> **TASK**
Among the records, which lines hold the word "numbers"? Pick them out.

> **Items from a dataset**
[Start of section]

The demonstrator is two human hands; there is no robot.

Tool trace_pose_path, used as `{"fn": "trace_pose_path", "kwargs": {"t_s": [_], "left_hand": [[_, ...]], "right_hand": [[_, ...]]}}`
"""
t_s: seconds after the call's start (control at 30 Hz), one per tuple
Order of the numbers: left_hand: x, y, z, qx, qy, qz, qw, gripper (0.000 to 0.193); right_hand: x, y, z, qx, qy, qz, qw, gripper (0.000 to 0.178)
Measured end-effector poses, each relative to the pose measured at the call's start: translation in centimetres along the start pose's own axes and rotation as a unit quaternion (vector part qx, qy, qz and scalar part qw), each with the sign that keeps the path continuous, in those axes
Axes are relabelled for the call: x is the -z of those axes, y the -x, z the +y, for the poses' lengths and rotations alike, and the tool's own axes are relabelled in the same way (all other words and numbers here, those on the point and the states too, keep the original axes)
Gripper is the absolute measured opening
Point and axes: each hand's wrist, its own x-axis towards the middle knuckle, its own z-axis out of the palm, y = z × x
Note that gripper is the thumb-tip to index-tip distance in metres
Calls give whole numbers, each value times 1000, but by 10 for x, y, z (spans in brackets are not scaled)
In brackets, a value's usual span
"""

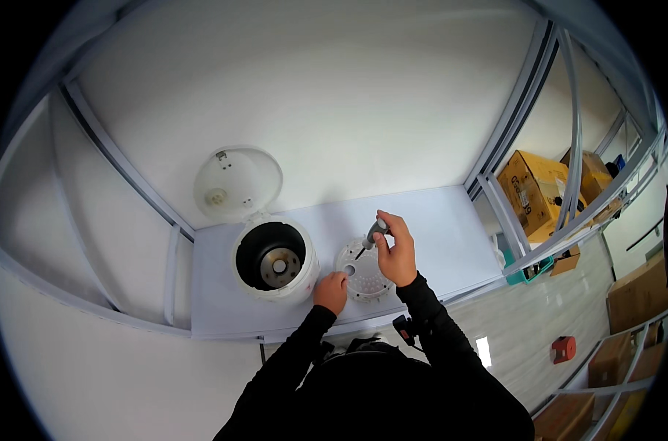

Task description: The person disassembles a white cylindrical appliance by removing the lid and a perforated metal plate. They use a screwdriver to loosen screws on the plate and then on the lid, placing the components on the workbench.

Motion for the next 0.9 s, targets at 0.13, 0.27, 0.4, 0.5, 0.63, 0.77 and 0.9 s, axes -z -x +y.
{"fn": "trace_pose_path", "kwargs": {"t_s": [0.13,0.27,0.4,0.5,0.63,0.77,0.9], "left_hand": [[3,2,3,-5,7,-8,1000,8],[0,2,2,47,42,-11,998,9],[-8,-4,-6,81,21,-29,996,10],[-9,-13,-1,104,-26,-51,993,11],[-12,-18,-4,96,-19,-51,994,12],[-15,-15,-18,64,1,-48,997,13],[-15,-12,-17,53,38,-22,998,13]], "right_hand": [[1,5,-1,-11,-2,6,1000,44],[4,12,3,-28,14,-4,999,42],[4,16,3,-29,17,1,999,43],[4,20,4,-35,11,3,999,44],[6,22,2,-33,14,5,999,46],[8,24,3,-58,-1,48,997,47],[14,27,7,-55,18,61,996,53]]}}
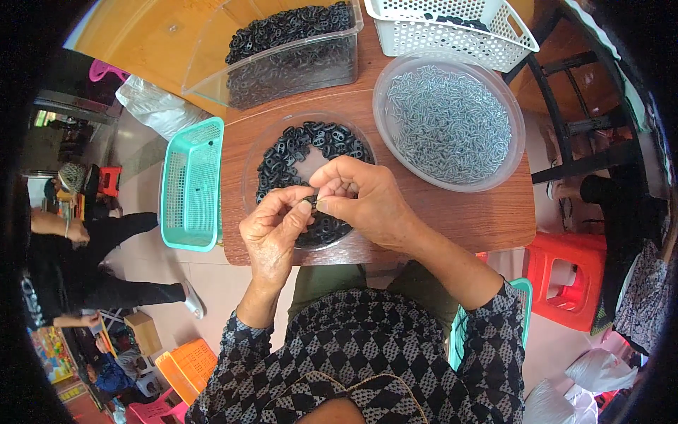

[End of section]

> **TASK OUTPUT**
Order of the numbers: left_hand: x, y, z, qx, qy, qz, qw, gripper (0.000 to 0.193); right_hand: x, y, z, qx, qy, qz, qw, gripper (0.000 to 0.178)
Axes are relabelled for the call: x is the -z of those axes, y the -x, z the +y, for the poses' lengths and rotations alike, and the tool's own axes are relabelled in the same way (all other words and numbers here, those on the point and the states too, keep the original axes)
Calls give whole numbers, each value times 1000, but by 10 for x, y, z (spans in brackets are not scaled)

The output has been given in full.